Which lines below fall between the one containing "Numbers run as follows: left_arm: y" and the one containing "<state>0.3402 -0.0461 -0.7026"? Repeat them exactly, counting both of those lines, and add nothing else.

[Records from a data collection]
★ ★ ★ ★ ★

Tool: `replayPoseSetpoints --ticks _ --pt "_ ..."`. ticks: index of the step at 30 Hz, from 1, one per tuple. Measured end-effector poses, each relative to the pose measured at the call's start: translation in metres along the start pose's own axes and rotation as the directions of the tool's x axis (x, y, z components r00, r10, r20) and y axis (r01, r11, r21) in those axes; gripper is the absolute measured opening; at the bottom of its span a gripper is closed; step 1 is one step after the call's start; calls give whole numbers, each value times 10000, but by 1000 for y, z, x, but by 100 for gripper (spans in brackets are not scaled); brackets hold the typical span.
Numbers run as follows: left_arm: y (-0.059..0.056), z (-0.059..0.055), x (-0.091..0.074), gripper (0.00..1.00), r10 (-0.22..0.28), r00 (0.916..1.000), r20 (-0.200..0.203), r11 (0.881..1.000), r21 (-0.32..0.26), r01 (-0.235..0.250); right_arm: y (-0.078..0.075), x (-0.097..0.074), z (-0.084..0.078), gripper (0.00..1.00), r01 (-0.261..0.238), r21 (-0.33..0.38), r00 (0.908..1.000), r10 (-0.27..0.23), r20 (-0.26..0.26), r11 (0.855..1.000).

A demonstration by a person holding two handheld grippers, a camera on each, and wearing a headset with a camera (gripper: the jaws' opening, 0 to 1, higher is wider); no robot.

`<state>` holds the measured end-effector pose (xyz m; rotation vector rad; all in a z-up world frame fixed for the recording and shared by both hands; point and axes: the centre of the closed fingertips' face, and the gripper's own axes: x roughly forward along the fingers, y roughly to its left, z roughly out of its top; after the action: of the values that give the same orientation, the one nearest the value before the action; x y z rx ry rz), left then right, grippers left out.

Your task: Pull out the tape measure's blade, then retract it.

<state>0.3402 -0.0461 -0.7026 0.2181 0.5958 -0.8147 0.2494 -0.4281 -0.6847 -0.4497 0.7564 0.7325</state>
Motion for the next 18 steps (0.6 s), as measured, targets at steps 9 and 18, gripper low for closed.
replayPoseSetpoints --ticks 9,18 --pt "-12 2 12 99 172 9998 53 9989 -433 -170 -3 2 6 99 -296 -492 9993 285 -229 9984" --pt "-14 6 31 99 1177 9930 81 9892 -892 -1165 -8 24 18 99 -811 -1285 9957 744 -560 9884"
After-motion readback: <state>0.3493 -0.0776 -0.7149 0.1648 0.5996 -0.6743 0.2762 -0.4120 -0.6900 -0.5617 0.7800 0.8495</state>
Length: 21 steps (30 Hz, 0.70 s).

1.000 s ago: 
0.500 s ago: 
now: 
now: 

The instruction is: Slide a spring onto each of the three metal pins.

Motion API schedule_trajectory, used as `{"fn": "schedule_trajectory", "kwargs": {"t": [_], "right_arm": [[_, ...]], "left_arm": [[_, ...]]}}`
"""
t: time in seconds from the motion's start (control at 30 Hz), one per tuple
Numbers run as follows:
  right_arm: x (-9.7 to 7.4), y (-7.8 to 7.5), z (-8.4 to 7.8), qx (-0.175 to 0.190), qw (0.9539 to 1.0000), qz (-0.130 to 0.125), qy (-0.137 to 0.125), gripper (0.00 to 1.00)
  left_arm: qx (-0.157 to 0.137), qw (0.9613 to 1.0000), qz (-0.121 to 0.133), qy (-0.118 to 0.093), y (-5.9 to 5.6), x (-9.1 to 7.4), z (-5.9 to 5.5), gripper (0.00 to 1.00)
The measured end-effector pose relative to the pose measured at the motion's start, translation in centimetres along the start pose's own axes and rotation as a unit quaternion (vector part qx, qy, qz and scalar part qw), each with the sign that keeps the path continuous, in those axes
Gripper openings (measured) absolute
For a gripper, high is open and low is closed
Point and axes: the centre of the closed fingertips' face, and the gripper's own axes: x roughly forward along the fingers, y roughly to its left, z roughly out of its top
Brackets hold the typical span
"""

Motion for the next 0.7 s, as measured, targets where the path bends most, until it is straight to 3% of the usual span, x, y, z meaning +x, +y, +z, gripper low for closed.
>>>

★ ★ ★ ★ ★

Written answer:
Numbers run as follows: left_arm: y (-0.059..0.056), z (-0.059..0.055), x (-0.091..0.074), gripper (0.00..1.00), r10 (-0.22..0.28), r00 (0.916..1.000), r20 (-0.200..0.203), r11 (0.881..1.000), r21 (-0.32..0.26), r01 (-0.235..0.250); right_arm: y (-0.078..0.075), x (-0.097..0.074), z (-0.084..0.078), gripper (0.00..1.00), r01 (-0.261..0.238), r21 (-0.33..0.38), r00 (0.908..1.000), r10 (-0.27..0.23), r20 (-0.26..0.26), r11 (0.855..1.000).

A demonstration by a person holding two handheld grippers, a camera on each, and wearing a headset with a camera (gripper: the jaws' opening, 0 to 1, higher is wider); no robot.

`<state>` holds the measured end-effector pose (xyz m; rotation vector rad; all in a z-up world frame fixed for the recording and shared by both hands; point and axes: the centre of the closed fingertips' face, and the gripper's own axes: x roughly forward along the fingers, y roughly to its left, z roughly out of its top; after the action: of the values that give the same orientation, the one nearest the value before the action; x y z rx ry rz), left then right, grippers left out.

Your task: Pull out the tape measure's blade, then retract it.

<state>0.3402 -0.0461 -0.7026 0.2181 0.5958 -0.8147 0.2494 -0.4281 -0.6847 -0.4497 0.7564 0.7325</state>

This exercise requires nothing more.